As part of organisations’ Diversity & Inclusion agendas, we have witnessed some companies go beyond their commitment to only improving women representation in the workforce and further address the hot button issue of the gender pay gap as part of the persistent pay equity challenge.
Although pay equity has been most commonly used in the context of sexual discrimination, in relation to the gender pay gap where historically women were generally paid less than men, it is also true that there is still a crucial factor for this gap that has been slightly overlooked and is as important in solving the pay equity problem applicable to both men and women. This factor relates to the way we still design our offers to candidates. How can play a part in solving this genderless problem?
Traditionally and as a standard process in many companies, salary offers have been designed by considering the candidate’s current salary and apply adjustments seen suitable for his attraction. In some instances, this approach has been perceived as taking advantage of candidates to save money and support the business, while in other instances, it has been rationalized by the need to keep room for the candidate’s negotiation.
As a result, candidates, men or women, have been held back by their current or previous salaries, bringing this gap into the next organization creating discrepancy in the internal equity and a greater pay gap among candidates who have similar profiles and are seen fit for the same job. This approach has only helped prolonging the cycle of wage discrimination.

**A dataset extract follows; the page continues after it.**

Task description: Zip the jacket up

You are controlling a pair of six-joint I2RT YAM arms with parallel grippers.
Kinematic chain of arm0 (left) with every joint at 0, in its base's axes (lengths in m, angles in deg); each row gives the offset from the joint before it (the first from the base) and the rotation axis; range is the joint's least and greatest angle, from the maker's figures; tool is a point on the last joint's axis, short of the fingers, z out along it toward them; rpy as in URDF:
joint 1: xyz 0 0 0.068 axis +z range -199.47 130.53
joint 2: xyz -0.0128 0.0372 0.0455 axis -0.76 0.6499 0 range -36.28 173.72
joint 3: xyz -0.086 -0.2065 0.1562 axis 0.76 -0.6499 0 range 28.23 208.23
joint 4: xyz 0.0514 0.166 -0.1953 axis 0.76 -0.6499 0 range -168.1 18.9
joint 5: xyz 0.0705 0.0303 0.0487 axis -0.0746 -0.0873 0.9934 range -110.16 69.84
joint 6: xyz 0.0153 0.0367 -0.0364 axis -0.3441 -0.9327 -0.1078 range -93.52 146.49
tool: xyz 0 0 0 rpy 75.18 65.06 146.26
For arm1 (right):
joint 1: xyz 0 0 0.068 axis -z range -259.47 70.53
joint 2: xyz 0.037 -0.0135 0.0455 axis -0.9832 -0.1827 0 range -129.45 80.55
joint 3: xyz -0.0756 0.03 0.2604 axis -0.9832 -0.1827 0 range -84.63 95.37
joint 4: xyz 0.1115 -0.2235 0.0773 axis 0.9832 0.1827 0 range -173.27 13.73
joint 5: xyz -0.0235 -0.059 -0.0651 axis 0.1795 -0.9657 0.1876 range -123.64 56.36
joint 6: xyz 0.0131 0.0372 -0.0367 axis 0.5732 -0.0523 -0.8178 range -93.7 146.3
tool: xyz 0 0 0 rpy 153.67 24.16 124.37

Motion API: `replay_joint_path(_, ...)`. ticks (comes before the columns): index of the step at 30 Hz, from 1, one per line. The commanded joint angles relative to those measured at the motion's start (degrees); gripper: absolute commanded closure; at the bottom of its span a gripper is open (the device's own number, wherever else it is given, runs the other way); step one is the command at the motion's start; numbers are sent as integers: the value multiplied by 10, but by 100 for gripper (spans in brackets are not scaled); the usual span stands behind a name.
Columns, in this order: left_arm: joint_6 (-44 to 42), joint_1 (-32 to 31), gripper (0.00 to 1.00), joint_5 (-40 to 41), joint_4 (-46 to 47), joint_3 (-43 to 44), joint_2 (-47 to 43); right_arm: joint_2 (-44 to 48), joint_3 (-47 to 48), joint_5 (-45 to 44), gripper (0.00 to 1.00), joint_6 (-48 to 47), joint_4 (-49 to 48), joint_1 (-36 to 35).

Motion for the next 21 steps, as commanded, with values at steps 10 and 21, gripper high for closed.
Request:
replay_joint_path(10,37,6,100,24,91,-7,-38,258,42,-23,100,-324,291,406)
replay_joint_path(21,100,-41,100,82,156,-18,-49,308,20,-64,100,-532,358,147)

To address this problem, recently asking the interview question “what is your current salary?” has become illegal in New York City, California and several other states with plans to prohibit it across the US. This law bans employers from asking candidates about their salary history and focuses instead on offering candidates what they are really worth.
Letitia James, New York city’s public advocate addressing this issue has rightfully and beautifully stated it:“Being underpaid once should not condemn one to a lifetime of inequity!”
Knowing that some countries have moved quicker than others in addressing this problem, I call for us in the Middle East, as HR, recruiters and business professionals to move away from the practice of asking candidates about their previous salary information and instead focus on offering them what we believe they are worth. All offers should reflect the true value of the role while accounting for the business affordability.
Let us all work together to break this cycle of a genderless inequity that has been prevalent for so long in our organizations!